• Directions: With pictures excluded, output exactly the lines that run from the first line of the data below through the line containing "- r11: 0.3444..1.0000".
++++ Collected material ++++
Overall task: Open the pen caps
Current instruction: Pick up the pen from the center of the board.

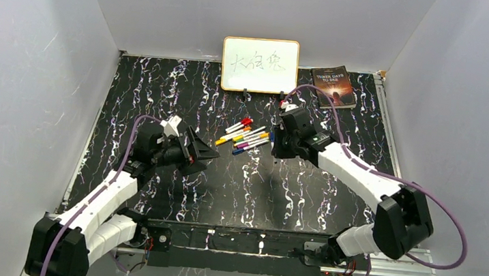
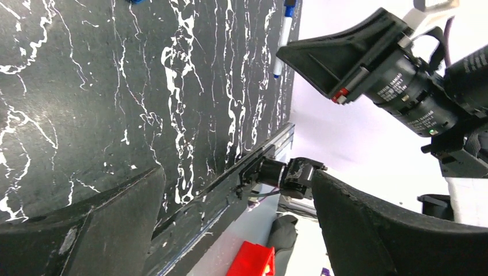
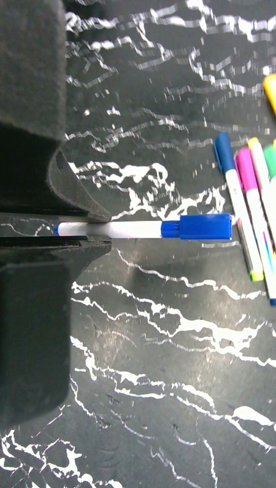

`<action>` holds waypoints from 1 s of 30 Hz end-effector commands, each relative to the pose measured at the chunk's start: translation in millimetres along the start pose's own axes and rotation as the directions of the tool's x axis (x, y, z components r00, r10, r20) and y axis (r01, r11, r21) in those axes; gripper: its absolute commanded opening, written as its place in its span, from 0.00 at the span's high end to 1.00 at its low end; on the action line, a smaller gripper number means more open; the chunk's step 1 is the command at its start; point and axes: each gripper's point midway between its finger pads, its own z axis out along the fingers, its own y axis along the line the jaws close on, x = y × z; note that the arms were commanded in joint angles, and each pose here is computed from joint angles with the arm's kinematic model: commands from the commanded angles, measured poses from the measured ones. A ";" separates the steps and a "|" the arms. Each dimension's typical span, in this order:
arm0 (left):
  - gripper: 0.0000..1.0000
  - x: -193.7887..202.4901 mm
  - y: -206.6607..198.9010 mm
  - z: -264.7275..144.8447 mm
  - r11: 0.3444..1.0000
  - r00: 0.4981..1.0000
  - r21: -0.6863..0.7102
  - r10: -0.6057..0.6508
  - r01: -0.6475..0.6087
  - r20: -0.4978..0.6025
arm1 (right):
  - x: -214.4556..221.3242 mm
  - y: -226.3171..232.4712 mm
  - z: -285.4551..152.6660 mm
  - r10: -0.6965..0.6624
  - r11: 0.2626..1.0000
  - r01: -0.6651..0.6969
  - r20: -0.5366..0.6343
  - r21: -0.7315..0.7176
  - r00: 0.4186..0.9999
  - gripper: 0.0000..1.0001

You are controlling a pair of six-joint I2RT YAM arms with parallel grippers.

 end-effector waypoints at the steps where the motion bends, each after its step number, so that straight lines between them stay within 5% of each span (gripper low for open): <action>1: 0.02 -4.3 -32.9 -1.5 0.987 1.000 0.158 -0.024 0.022 0.014 | -9.3 32.2 -26.8 -0.026 0.981 0.036 0.052 -0.190 0.998 1.00; 15: 0.02 -18.5 -48.3 14.1 0.971 0.996 0.230 -0.077 0.064 0.051 | -14.1 116.6 -71.1 0.029 0.847 0.015 0.074 -0.531 0.997 1.00; 30: 0.02 -22.4 -32.2 28.2 0.992 0.988 0.092 -0.094 0.082 0.125 | 3.7 173.0 -62.5 -0.058 0.908 0.077 0.058 -0.412 0.997 1.00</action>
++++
• Task result:
Overall task: Open the pen caps
Current instruction: Pick up the pen from the center of the board.


`<action>` holds waypoints from 1 s of 30 Hz end-effector commands, each relative to the pose measured at the chunk's start: translation in millimetres along the start pose's own axes and rotation as the directions of the tool's x axis (x, y, z components r00, r10, r20) and y axis (r01, r11, r21) in those axes; gripper: its absolute commanded opening, written as its place in its span, from 0.00 at the span's high end to 1.00 at its low end; on the action line, a smaller gripper number means more open; the chunk's step 1 is the command at its start; point and axes: each gripper's point midway between its finger pads, its own z axis out along the fingers, its own y axis along the line the jaws close on, x = y × z; note that the arms were commanded in joint angles, and each pose here is computed from joint angles with the arm's kinematic model: commands from the commanded angles, measured poses from the measured ones. A ";" separates the steps and a "|" the arms. Each dimension's typical span, in this order:
arm0 (left):
  - gripper: 0.0000..1.0000
  - x: -193.7887..202.4901 mm
  - y: -206.6607..198.9010 mm
  - z: -264.7275..144.8447 mm
  - r11: 0.3444..1.0000

Nothing else remains to be done in this exercise.